Radiography-based Diagnostic System (Health)#

In many African regions, there’s a scarcity of advanced medical diagnostic equipment and specialists. Telemedicine has started bridging this gap, allowing remote diagnosis based on X-rays and other radiographs. To make this more effective, a system is proposed to preprocess these images for clearer visualization and standardization. They are stored in the radio_images folder.

  1. Resizing: Due to varied machines and resolutions, resize any incoming radiograph to a standard size of 512x512 pixels.

  2. Histogram Equalization: Improve the clarity of images by enhancing the contrast.

  3. Rotation: Occasionally, images are taken at slight angles. Correct any such misalignment by rotating the image.

  4. Flipping: Some images might be captured as mirror images, correct them by horizontal flipping.

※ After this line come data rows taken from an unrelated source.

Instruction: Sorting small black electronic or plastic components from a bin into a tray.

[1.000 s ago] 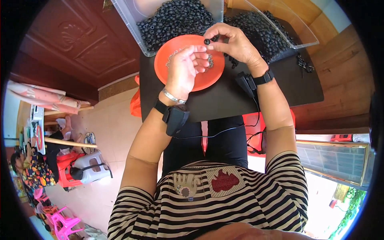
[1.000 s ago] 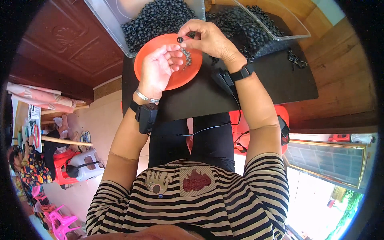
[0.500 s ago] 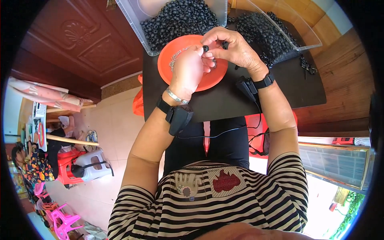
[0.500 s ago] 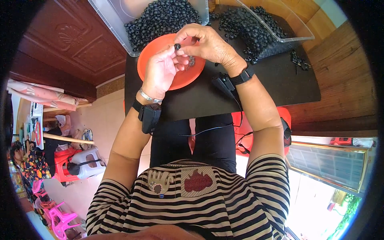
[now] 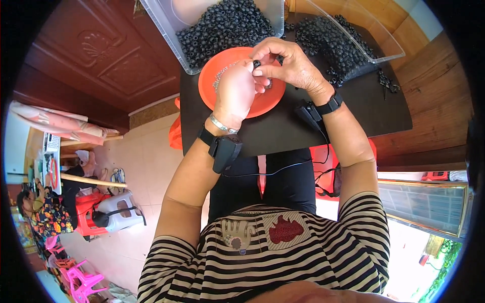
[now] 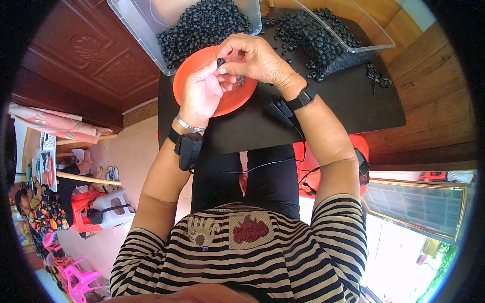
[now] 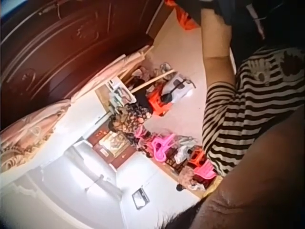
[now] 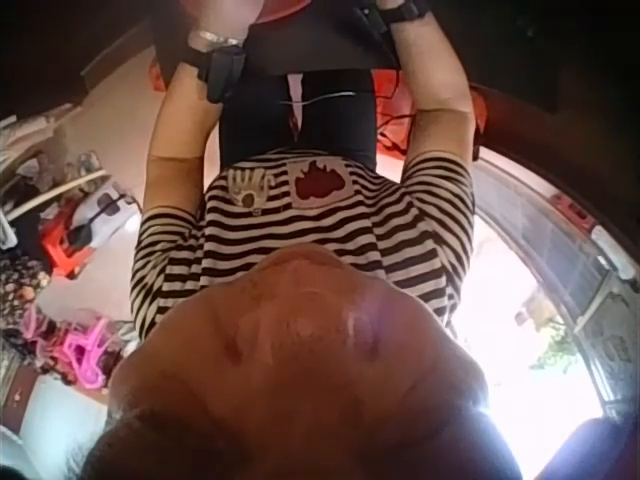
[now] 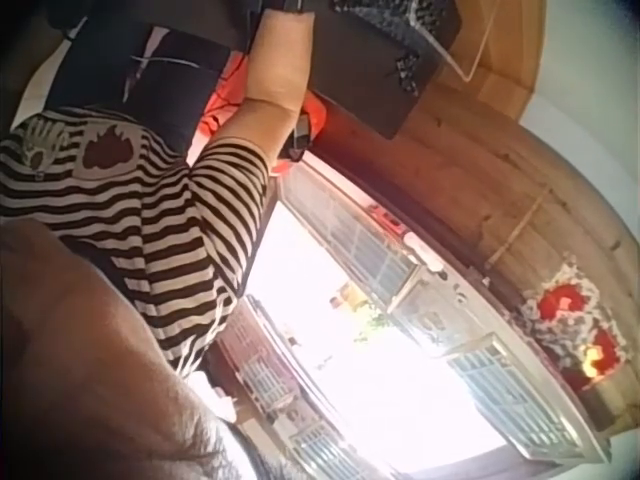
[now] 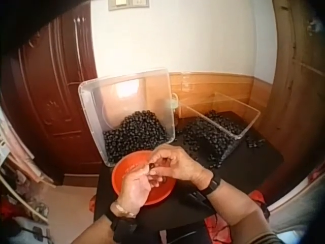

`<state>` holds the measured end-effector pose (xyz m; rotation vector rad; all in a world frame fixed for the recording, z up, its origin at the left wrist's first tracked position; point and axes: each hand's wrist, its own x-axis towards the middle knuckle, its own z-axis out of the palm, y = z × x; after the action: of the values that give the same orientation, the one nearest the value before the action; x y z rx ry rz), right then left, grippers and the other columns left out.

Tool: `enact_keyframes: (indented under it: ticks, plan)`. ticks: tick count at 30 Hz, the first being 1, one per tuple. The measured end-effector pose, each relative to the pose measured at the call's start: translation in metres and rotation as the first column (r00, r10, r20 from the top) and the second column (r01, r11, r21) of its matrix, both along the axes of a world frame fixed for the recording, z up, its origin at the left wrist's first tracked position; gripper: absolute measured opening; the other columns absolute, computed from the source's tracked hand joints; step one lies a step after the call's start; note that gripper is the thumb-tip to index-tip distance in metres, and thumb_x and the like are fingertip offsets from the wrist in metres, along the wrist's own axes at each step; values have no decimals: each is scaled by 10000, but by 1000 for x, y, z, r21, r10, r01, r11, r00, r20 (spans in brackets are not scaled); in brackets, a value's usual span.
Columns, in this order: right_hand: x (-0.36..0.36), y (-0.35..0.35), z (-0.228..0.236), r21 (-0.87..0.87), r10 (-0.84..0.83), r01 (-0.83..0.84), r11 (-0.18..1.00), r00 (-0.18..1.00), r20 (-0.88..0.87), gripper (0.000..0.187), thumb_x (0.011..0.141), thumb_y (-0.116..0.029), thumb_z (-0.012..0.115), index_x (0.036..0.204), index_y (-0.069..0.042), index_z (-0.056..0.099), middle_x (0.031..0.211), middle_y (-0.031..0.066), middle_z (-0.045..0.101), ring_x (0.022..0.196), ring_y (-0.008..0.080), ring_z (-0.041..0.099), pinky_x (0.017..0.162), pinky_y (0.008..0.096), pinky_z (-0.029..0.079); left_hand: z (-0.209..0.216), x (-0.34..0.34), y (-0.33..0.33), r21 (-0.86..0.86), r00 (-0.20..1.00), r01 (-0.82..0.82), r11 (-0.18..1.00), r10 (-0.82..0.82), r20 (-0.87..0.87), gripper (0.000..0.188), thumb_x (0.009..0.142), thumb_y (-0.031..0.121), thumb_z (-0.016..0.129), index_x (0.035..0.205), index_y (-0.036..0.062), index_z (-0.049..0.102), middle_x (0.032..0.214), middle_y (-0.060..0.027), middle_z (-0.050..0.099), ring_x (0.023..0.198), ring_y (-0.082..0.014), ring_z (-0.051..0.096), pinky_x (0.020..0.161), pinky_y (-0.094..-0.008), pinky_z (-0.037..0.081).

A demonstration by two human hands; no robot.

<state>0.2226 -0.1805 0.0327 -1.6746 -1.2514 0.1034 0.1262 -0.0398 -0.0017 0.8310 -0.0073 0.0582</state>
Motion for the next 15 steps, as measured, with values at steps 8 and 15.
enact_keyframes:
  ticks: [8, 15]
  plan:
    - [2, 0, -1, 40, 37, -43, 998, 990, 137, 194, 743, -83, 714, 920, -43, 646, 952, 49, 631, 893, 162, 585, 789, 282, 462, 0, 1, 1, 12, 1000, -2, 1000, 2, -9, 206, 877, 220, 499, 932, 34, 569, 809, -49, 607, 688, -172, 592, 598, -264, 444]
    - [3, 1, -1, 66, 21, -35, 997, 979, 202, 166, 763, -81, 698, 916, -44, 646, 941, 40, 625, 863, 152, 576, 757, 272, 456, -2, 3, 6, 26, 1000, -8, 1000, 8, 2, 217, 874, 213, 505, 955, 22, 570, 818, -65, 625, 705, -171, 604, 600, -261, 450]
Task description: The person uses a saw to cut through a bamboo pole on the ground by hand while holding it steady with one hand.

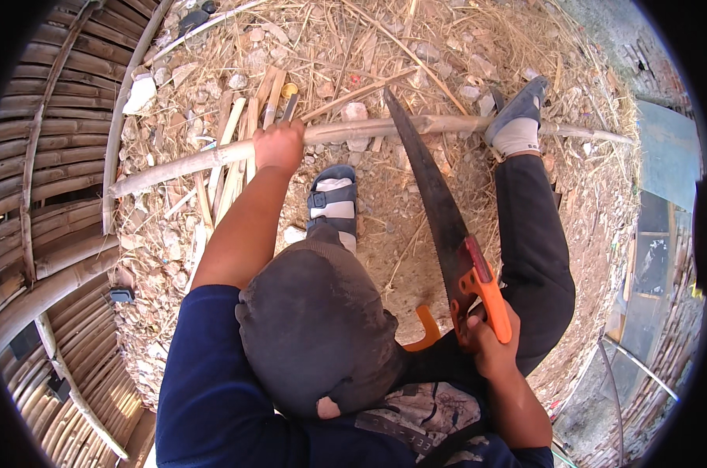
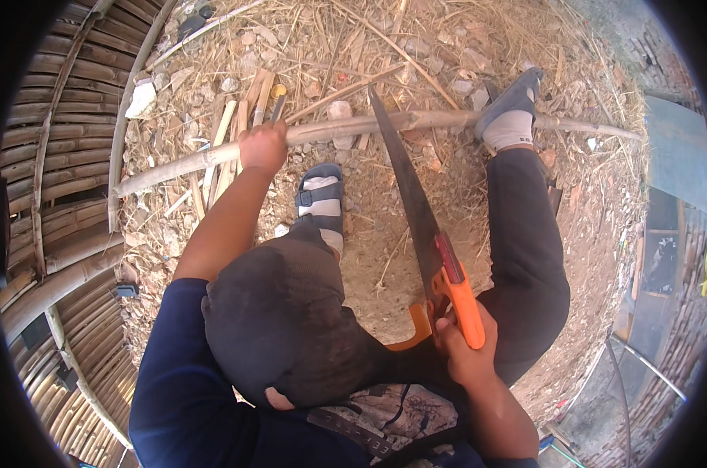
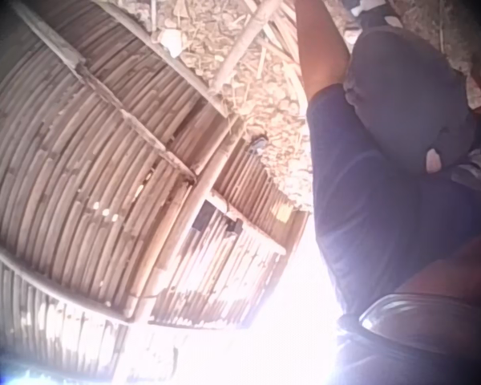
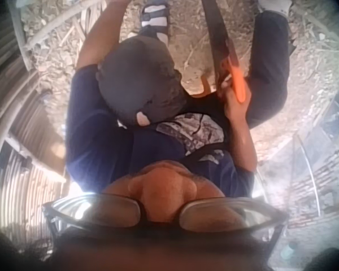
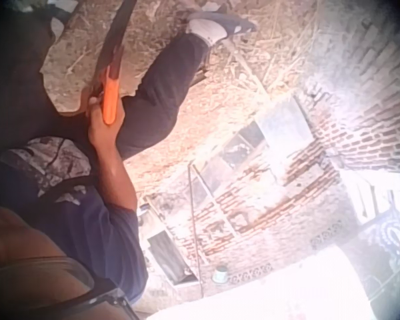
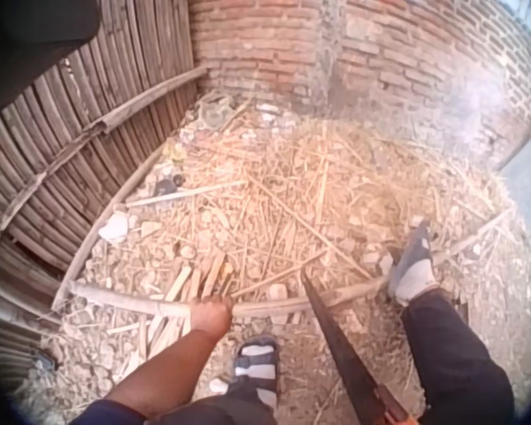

  5. Normalization and Standardization: Prepare the images for a machine learning model by normalizing and standardizing them.

Task 5: #

Road Quality Monitoring using Drone Images (Infrastructure)#

Many African countries are investing heavily in road infrastructure. Using drones, images of roads are captured to monitor their condition. However, due to varied drone altitudes and angles, there’s a need for preprocessing these images before analyzing road quality. They are stored into the drone_infra folder.

  1. Resizing: Standardize all images to a common resolution of 800x800 pixels.

  2. Histogram Equalization: To bring out details in shadowed or overexposed sections.

  3. Rotation: Drones might not always capture top-down. Correct angular discrepancies.

  4. Flipping: Correct any images captured in the opposite direction.

  5. Normalization and Standardization: Before feeding the images into a machine learning model, normalize and standardize them.